Photographer Vicky Roy
Photographer Vicky Roy

Overcoming the Challenge

Kavita Mathur is on her sewing machine, intently stitching away. She works at an Industrial Training Institute in Delhi, taking sewing classes for girls of all ages. Affected by polio during infancy, Kavita’s left hand and right leg remain weak, and a curvature of the spine has caused a humped back, which affects her body balance. In a photograph by Roy, she is seen making tea.

In another she is reading a book, comfortably sitting back on her bed. Yet another shows her petting her beloved dog, Dollar. None of the photographs feature anything out of the ordinary. They are snapshots from a normal day in the life of Kavita, when she’s at home. “The project aims to highlight ordinary persons with disability so that their relatable stories strike a chord among others from the community and also create awareness among the general public. I try to focus on the person, not the disability”, says Roy.

Everyone is Good at Something, although driven by Vicky’s photographs, is a project that is part of a larger mission, undertaken by the India Inclusion Foundation (IIF). Founded by VR Ferose, a technologist and author based in California, the Foundation strives to establish an inclusive society, ensuring complete accessibility for persons with disability. “Disability is not a condition that only a few people are faced with. My father, who is over 80 now, has severe knee pain that makes it hard for him to walk without assistance. If nothing else does, old age will make us all disabled”, says the author.  

Glam Glasses - Why Not?

Ferose’s son is autistic so he is no stranger to such conditions and his commitment to the cause is deeply personal. “A large part of the population wears glasses to see better. But nobody talks about it in terms of disability because, as a society, we have normalised, even glamorised wearing glasses”, he explains, emphasising that the narratives around their challenges needs changing.

Everyone is Good at Something aims to bring about this change by celebrating people’s abilities rather than lamenting their disabilities. The project has a dedicated team of writers and translators from across the country, who have all volunteered to work on it, while remaining anonymous. All the stories on the website have translations available in five languages other than English, including Hindi, Tamil, Malayalam, Bangla and Kannada.

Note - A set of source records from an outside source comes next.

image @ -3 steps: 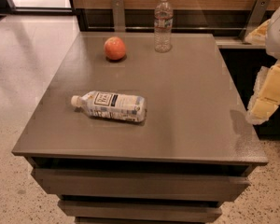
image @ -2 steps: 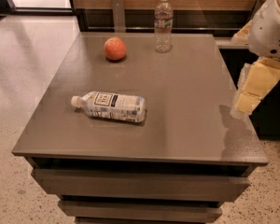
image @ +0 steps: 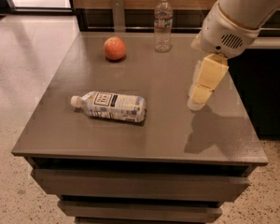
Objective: Place blue plastic bottle upright
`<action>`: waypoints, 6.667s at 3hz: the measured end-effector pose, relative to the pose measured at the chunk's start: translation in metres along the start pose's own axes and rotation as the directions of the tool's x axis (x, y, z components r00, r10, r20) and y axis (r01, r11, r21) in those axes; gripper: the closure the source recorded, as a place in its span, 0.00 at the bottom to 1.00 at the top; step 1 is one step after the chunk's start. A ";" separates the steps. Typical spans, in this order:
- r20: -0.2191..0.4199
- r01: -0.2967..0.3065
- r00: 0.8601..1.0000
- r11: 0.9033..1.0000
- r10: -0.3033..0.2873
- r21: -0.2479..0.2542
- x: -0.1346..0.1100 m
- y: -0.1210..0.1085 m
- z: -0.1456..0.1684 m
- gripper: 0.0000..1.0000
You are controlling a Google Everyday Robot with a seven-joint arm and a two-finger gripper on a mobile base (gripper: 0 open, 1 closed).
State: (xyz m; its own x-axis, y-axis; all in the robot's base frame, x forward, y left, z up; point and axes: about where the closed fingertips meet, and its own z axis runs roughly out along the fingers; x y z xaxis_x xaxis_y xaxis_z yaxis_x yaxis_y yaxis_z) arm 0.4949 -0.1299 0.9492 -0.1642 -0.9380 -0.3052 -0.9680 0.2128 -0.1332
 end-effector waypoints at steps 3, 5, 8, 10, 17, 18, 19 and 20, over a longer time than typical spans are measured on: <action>0.026 0.102 0.995 0.992 -0.100 -0.075 -0.066 0.002 0.043 0.00; -0.056 0.224 0.972 0.969 -0.230 -0.104 -0.130 0.012 0.079 0.00; -0.167 0.141 0.975 0.988 -0.148 -0.057 -0.169 0.033 0.116 0.00; -0.188 0.072 0.979 0.997 -0.076 -0.025 -0.173 0.039 0.144 0.00; -0.217 0.115 0.969 0.993 -0.118 -0.027 -0.186 0.043 0.175 0.88; -0.139 0.138 0.981 0.990 -0.139 -0.020 -0.194 0.037 0.157 1.00; -0.022 0.158 0.987 0.987 -0.158 -0.003 -0.204 0.029 0.129 1.00; 0.140 0.166 0.977 0.986 -0.163 -0.014 -0.209 0.022 0.110 1.00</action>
Offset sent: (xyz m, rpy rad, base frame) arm 0.0108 0.0303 -0.0125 0.0372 0.0366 0.0328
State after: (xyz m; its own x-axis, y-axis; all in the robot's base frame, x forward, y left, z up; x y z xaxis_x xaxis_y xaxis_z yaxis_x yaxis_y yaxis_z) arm 0.5290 0.1011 0.9062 0.0235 -0.9126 -0.4082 -0.9843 0.0502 -0.1690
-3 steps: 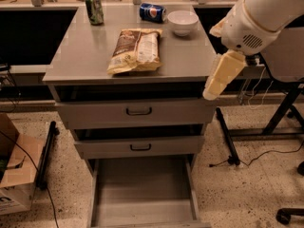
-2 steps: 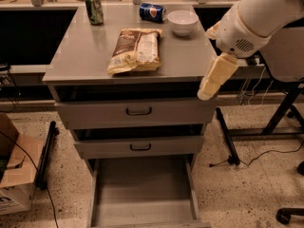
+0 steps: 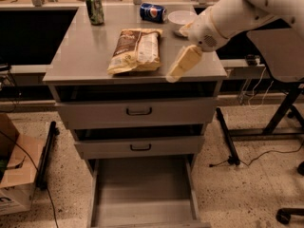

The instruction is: Place brown chip bag into bottom drawer

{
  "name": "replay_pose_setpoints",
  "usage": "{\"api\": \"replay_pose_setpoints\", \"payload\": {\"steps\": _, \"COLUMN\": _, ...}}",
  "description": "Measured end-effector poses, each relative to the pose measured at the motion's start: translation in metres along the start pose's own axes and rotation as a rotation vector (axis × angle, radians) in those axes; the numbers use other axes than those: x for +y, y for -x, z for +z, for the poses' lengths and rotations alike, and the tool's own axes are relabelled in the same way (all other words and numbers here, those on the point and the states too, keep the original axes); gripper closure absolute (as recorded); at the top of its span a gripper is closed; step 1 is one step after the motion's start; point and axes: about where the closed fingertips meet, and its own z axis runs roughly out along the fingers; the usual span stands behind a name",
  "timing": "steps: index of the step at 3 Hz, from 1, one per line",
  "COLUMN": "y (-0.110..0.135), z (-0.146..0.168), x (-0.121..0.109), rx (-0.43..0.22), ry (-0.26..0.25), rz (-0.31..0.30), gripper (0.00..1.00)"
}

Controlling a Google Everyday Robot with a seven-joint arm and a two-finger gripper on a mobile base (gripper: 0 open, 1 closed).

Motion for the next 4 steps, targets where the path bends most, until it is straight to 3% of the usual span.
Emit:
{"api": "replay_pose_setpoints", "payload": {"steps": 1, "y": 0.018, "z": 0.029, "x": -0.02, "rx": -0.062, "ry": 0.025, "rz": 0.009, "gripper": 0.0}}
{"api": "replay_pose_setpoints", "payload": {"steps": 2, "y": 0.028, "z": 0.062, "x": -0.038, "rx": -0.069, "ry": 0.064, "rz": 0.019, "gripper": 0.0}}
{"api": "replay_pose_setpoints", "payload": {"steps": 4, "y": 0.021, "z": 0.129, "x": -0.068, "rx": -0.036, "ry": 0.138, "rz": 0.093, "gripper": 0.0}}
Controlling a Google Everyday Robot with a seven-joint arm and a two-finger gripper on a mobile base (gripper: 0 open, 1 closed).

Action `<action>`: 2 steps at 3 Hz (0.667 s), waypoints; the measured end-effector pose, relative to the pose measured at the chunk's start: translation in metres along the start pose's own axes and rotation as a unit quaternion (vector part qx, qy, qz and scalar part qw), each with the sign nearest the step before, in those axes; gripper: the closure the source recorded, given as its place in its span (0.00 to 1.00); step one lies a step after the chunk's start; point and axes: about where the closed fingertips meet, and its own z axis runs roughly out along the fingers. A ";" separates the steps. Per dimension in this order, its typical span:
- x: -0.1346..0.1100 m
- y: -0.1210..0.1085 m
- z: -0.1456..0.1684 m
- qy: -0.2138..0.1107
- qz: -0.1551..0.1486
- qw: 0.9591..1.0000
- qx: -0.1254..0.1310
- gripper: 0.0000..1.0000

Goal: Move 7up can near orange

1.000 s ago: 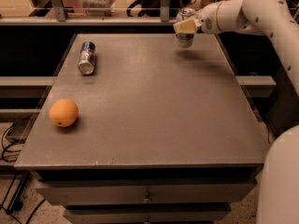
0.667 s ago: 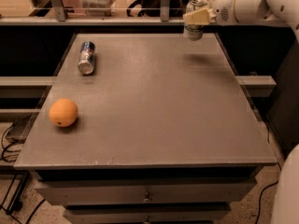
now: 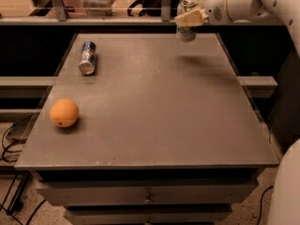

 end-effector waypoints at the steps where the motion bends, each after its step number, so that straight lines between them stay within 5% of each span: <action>1: -0.017 0.041 0.003 0.003 -0.050 0.998 -0.037 1.00; 2: -0.032 0.097 0.002 -0.002 -0.096 0.992 -0.078 1.00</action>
Offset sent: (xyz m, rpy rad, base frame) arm -0.1308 0.1190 0.0023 -0.1597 -0.0993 0.3488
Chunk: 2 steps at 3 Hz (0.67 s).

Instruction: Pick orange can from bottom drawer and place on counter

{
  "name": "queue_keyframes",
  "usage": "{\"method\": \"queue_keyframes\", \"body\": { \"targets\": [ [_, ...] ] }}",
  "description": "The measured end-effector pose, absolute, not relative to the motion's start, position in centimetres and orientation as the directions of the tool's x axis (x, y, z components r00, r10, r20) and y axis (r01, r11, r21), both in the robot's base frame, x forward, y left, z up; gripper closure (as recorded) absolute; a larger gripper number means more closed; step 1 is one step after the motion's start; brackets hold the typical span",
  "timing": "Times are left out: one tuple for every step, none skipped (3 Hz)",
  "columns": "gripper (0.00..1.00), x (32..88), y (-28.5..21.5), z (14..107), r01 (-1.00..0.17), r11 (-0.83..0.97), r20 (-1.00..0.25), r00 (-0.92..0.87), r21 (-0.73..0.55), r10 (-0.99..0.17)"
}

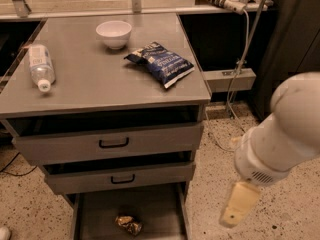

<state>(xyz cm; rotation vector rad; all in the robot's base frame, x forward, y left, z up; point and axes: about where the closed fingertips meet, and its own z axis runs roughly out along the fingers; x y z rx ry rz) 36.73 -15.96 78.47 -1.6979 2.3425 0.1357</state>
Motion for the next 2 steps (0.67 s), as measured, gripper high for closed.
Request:
{"method": "queue_keyframes", "body": {
  "targets": [
    [0.0,36.4,-13.2,70.0,-0.948,0.318,-0.262,-0.309,0.009,-0.914],
    [0.0,36.0,-11.5,63.3,-0.944,0.326,-0.299,-0.323,0.039,-0.898]
  ]
}}
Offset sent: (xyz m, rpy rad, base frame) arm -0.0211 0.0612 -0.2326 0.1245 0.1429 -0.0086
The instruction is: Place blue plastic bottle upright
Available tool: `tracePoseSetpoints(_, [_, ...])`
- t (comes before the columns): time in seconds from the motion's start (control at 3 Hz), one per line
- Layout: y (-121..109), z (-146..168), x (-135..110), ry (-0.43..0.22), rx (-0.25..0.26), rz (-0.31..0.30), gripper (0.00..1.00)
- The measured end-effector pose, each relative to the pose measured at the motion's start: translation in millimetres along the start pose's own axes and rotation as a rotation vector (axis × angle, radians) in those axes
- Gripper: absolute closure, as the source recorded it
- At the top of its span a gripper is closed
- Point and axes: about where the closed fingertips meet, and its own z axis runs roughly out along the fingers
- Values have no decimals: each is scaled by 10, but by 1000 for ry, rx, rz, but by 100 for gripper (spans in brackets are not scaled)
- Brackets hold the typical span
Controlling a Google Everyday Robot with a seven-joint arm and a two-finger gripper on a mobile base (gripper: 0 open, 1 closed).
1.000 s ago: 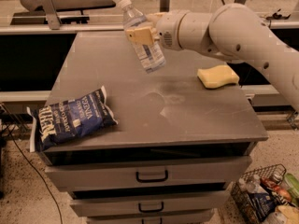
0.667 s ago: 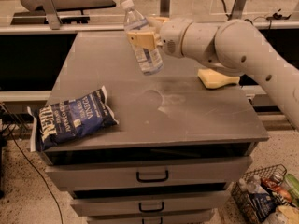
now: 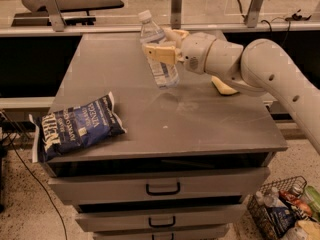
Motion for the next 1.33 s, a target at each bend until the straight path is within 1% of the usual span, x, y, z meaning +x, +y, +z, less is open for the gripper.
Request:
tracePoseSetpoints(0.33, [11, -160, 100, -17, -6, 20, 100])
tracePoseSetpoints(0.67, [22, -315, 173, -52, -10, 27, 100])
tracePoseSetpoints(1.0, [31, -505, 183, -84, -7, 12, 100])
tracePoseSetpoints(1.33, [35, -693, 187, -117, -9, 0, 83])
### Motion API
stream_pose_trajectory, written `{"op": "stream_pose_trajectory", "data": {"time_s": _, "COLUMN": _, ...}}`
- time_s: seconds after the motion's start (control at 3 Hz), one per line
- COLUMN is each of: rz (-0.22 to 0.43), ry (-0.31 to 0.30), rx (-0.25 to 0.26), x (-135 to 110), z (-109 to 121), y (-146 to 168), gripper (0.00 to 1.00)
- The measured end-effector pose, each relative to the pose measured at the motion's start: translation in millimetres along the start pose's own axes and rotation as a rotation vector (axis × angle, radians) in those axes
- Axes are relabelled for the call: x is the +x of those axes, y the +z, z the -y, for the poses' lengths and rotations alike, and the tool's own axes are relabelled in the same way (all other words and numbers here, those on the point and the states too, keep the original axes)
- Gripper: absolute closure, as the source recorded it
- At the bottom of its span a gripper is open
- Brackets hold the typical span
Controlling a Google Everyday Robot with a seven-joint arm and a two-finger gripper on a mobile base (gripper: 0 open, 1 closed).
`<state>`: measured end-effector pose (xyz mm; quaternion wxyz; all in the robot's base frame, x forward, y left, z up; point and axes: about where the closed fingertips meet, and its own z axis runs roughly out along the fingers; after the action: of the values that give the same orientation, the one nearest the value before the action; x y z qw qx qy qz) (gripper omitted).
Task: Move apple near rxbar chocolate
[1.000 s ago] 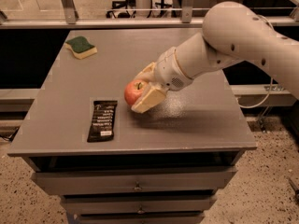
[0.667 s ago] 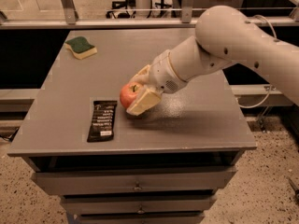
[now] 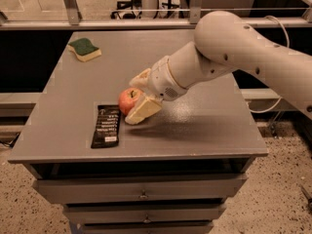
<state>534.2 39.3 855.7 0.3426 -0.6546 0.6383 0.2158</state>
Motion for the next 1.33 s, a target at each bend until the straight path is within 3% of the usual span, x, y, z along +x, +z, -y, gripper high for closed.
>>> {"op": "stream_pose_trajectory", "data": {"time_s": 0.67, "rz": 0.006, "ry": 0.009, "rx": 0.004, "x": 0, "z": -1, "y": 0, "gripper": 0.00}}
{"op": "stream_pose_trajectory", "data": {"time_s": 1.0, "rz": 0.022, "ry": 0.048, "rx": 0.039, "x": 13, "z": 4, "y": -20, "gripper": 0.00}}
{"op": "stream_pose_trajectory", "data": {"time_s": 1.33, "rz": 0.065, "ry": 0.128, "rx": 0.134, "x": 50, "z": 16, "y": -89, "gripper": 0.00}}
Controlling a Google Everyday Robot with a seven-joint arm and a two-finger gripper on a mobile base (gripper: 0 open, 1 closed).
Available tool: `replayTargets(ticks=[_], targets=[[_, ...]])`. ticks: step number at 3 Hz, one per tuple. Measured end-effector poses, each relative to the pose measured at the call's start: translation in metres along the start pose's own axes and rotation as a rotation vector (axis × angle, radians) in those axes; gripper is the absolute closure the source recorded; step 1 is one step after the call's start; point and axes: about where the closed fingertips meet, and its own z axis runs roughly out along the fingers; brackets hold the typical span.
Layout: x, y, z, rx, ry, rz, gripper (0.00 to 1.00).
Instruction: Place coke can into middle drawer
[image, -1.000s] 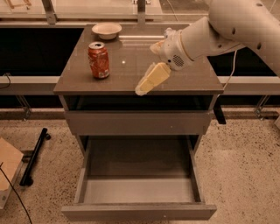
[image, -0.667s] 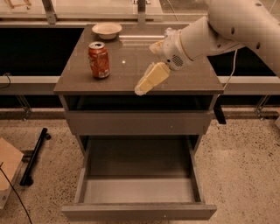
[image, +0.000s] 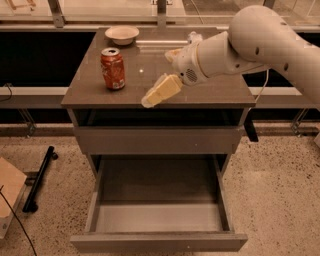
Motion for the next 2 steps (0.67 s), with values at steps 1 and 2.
replayTargets(ticks=[1, 2], targets=[[-0.01, -0.014, 0.025, 0.047, -0.087, 0.016, 0.0], [-0.019, -0.032, 0.054, 0.067, -0.18, 0.04, 0.0]])
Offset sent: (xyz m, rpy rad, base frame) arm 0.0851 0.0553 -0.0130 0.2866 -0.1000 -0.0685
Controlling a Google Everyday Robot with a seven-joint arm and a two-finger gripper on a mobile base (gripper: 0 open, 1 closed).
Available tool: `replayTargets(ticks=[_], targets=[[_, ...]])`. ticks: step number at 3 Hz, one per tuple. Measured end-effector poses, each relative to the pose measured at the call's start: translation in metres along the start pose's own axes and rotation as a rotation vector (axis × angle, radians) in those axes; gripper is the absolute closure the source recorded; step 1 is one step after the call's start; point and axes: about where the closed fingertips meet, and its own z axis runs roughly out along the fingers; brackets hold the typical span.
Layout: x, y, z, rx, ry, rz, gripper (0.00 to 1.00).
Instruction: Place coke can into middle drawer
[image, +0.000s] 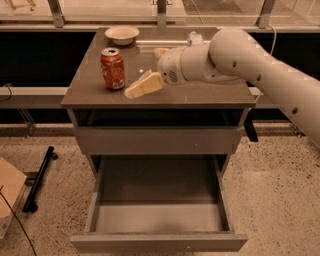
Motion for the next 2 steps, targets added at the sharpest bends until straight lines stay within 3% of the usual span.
replayTargets(ticks=[2], targets=[[-0.004, -0.016, 0.062, -0.041, -0.078, 0.029, 0.0]])
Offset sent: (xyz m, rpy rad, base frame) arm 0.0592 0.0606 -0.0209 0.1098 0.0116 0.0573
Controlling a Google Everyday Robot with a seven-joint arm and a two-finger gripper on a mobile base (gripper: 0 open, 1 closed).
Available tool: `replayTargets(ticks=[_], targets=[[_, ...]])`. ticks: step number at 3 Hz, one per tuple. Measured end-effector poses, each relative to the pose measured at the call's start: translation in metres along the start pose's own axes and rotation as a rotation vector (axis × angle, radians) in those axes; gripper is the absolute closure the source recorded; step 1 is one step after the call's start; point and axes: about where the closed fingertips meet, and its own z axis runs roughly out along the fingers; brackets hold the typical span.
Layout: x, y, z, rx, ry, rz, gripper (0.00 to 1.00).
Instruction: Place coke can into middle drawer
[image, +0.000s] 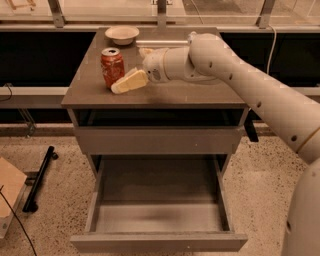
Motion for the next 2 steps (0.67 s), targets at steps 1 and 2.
replayTargets(ticks=[1, 2], targets=[[-0.009, -0.005, 0.023, -0.032, -0.018, -0.015, 0.0], [-0.016, -0.01, 0.045, -0.066, -0.037, -0.022, 0.0]])
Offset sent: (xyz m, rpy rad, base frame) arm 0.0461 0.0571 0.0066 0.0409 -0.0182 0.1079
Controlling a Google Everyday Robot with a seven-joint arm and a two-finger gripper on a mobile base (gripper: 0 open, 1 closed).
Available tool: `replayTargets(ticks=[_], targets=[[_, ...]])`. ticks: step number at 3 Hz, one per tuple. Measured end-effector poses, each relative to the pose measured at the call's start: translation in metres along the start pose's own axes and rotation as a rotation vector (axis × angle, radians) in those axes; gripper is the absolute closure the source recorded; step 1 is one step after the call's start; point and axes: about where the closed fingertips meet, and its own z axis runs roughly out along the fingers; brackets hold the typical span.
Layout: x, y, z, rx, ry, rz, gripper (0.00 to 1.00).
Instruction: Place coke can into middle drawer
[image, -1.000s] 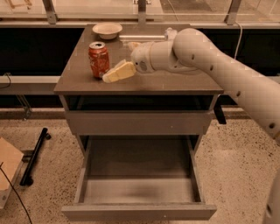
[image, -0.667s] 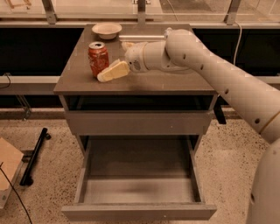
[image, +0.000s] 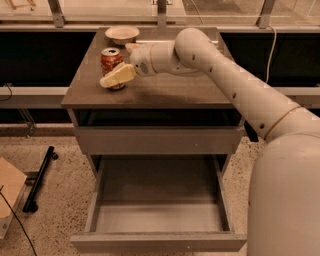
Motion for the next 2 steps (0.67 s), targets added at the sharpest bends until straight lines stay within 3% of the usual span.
replayTargets(ticks=[1, 2], targets=[[-0.0018, -0.0017, 0.0114, -0.02, -0.015, 0.009, 0.17], [-0.002, -0.001, 0.0137, -0.024, -0.024, 0.018, 0.41]])
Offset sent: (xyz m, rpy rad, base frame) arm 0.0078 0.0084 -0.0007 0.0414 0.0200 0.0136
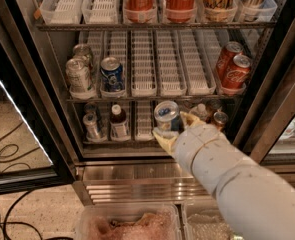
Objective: Pick redbull can from top shelf of fridge
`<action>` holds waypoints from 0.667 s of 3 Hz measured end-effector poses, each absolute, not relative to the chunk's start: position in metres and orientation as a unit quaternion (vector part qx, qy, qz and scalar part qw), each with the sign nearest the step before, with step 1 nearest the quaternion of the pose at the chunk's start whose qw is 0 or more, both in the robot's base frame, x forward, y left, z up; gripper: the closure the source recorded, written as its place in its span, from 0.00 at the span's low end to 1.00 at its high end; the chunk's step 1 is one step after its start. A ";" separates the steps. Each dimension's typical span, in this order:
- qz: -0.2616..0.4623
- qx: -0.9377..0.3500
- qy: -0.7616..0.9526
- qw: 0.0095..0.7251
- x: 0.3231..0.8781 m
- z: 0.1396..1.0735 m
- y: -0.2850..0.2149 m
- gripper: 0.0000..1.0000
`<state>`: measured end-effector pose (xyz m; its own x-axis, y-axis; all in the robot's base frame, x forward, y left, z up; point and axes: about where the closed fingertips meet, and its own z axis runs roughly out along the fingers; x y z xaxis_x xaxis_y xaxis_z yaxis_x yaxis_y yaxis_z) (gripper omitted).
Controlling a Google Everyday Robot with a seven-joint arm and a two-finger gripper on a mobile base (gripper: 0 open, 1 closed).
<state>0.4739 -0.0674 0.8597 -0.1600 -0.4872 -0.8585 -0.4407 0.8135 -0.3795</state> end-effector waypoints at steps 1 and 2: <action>0.002 -0.294 0.784 0.547 0.447 0.819 -0.047 1.00; 0.023 -0.287 0.794 0.535 0.426 0.804 -0.028 1.00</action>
Offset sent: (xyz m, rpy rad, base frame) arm -0.1090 0.0468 -0.0751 0.1336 0.1802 0.0163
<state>0.4262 -0.0279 0.8041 -0.2619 -0.4315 -0.8633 -0.4809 0.8339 -0.2709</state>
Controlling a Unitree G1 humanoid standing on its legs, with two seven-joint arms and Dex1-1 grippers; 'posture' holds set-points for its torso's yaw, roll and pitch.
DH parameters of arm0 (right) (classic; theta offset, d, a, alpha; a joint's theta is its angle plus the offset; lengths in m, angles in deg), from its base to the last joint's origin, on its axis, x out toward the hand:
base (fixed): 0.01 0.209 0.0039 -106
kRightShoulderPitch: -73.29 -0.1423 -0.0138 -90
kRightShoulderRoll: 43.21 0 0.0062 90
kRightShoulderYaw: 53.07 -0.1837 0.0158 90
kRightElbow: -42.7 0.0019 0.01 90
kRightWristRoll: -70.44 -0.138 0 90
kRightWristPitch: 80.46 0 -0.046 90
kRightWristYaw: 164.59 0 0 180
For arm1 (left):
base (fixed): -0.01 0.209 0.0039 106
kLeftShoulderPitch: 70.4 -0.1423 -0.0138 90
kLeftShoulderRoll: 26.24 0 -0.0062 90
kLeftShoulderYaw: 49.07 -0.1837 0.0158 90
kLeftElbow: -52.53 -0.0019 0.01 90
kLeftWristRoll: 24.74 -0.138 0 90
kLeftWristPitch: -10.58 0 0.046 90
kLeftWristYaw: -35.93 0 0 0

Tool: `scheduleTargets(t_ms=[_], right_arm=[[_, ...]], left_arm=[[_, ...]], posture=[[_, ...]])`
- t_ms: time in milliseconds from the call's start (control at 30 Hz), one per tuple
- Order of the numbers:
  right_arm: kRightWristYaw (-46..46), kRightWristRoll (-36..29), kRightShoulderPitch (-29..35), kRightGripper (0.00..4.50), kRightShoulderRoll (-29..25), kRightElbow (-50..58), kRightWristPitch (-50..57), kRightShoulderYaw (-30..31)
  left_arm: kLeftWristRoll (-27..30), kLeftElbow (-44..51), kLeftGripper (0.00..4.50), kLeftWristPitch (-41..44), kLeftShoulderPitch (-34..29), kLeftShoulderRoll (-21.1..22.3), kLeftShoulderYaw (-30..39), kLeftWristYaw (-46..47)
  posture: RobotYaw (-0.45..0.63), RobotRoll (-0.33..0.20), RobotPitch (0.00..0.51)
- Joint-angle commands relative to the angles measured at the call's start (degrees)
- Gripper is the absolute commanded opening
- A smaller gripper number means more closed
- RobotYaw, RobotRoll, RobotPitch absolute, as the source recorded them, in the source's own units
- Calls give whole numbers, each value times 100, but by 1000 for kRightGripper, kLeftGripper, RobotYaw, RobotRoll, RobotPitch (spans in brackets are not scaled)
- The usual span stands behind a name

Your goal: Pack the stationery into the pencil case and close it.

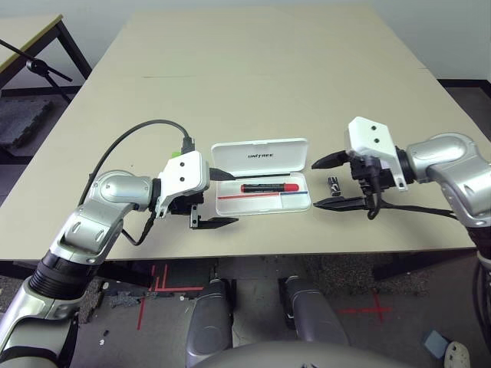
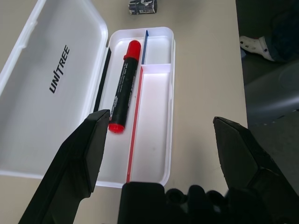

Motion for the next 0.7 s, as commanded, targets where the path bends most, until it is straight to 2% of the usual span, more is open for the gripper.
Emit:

Photographer Vicky Roy has covered 28 states in the country for his project. Some of the people he met are:  Jesfer P. Kottakkunnu with his family in Kerala; Jyothi K of Tamil Nadu; Kavita Mathur of Delhi; KIran B Nayak of Karnataka
Photographer Vicky Roy has covered 28 states in the country for his project. Some of the people he met are:  Jesfer P. Kottakkunnu with his family in Kerala; Jyothi K of Tamil Nadu; Kavita Mathur of Delhi; KIran B Nayak of Karnataka

“Awareness and empathy, not sympathy or pity, is the aim of Everyone is Good at Something”, says CK Meena, a Bengaluru-based journalist and writer, who is associated with the project as an editor of the written content. “We want to put the people centre stage and keep ourselves in the background since they are the heroes and heroines of their stories”, says Meena, “The website is accessible to the blind and visually impaired. They can hear the content using text-to-speech software and all the photos have closed captions for them”, she adds.

Roy has covered all 28 states in the country and photographed people with all 21 disabilities listed by the Government of India, but he assures that the project has only just started. Whether it is Jyothi K from Tamil Nadu, who wishes to travel the world, or, Narsing Rao Bongurala from Telangana who fondly remembers meeting actor Amitabh Bachchan, all have stories to tell that stand as testaments to their grit and perseverance despite their day-to-day struggles.  “Society always limits us, telling us we can only go thus far,” says Kiran B Nayak, a polio-affected transman from Karnataka, on the Everyone is Good at Something site. “Unless we go farther, how can we be free?”